Classical state estimation techniques currently in use estimate the state variables at a single point in time. This is achieved by utilizing a sufficiently large number of measurements of spatially distributed sensors, which are time-synchronized within certain limits, and assuming a steady-state behavior of the measured values in a specific time interval of several seconds. However, in distribution grids, the number of spatially distributed sensors is significantly lower in comparison to transmission grids, where state estimation are ubiquitous in use. The measurements on distribution level have typically a lower temporal resolution and the steady-state assumption significantly reduces accuracy due to the high volatility of loads and feed-ins. Additionally, due to the limited number of measurements at sensors, less accurate pseudo-measurement values must be incorporated to achieve observability. Such pseudo-measurements are values derived from secondary data replacing a missing measurement. They are for instance obtained from weather reports to get the electrical input of wind power plants or photovoltaic systems, which might not be measured directly.

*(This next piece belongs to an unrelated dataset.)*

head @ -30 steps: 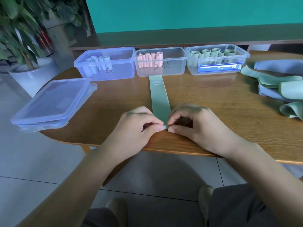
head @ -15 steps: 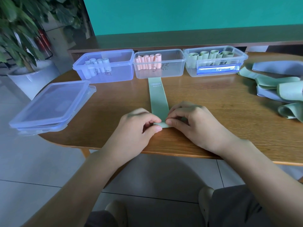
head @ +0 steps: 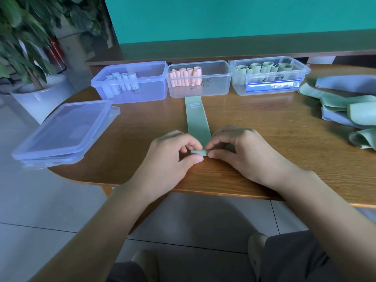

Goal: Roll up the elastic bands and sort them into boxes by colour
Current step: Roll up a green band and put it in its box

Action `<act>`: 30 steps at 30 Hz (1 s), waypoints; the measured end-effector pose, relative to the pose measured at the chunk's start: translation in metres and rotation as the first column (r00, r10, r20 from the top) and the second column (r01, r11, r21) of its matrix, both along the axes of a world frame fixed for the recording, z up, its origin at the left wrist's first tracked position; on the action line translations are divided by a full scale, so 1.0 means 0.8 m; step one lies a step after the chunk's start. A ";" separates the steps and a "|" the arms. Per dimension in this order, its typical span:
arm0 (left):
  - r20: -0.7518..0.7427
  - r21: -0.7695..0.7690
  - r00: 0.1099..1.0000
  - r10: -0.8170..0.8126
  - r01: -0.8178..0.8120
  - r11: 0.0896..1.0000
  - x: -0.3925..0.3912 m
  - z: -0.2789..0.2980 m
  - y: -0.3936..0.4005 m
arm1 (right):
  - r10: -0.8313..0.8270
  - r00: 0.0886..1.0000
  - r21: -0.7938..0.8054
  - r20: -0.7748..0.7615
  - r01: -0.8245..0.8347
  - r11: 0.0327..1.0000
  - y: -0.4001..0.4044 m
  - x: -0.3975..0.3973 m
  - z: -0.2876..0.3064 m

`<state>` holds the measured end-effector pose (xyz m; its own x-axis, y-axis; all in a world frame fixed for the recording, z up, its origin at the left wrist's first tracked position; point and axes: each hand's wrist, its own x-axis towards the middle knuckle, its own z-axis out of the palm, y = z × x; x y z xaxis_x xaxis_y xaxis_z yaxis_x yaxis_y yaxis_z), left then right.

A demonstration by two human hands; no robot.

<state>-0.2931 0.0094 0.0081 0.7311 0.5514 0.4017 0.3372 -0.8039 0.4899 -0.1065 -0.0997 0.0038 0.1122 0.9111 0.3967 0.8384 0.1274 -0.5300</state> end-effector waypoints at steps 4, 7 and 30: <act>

The first objective of this project is to design new methods which incorporate the temporal evolution of measured values and the formation of pseudo-measured values, as well as the spatial distribution of measurements, including correlations, into the estimation process. We will achieve this goal by determining important input variables, employing realistic model assumptions, and developing appropriate filtering methods. Specifically, we will relax the common normality assumption, which is unrealistic for electrical power distribution grids. This will lead us to new statistical approaches for the nonlinear state space models typically used in distribution grids, enabling robust estimation under highly volatile conditions.
Furthermore, on the distribution grid level, we need to ensure that voltage or power flows are kept within defined values with a specific confidence level for specific future time intervals. Therefore, our second goal is to determine the prediction intervals (confidence intervals) for the predicted (estimated) future values over a short time interval (e.g., 15 minutes) and to develop online change-point methods for detecting critical situations where the voltage or power flow will exceed critical values in the upcoming time interval. Expanding this time interval from short-term to daily operation is the long-term goal of the project.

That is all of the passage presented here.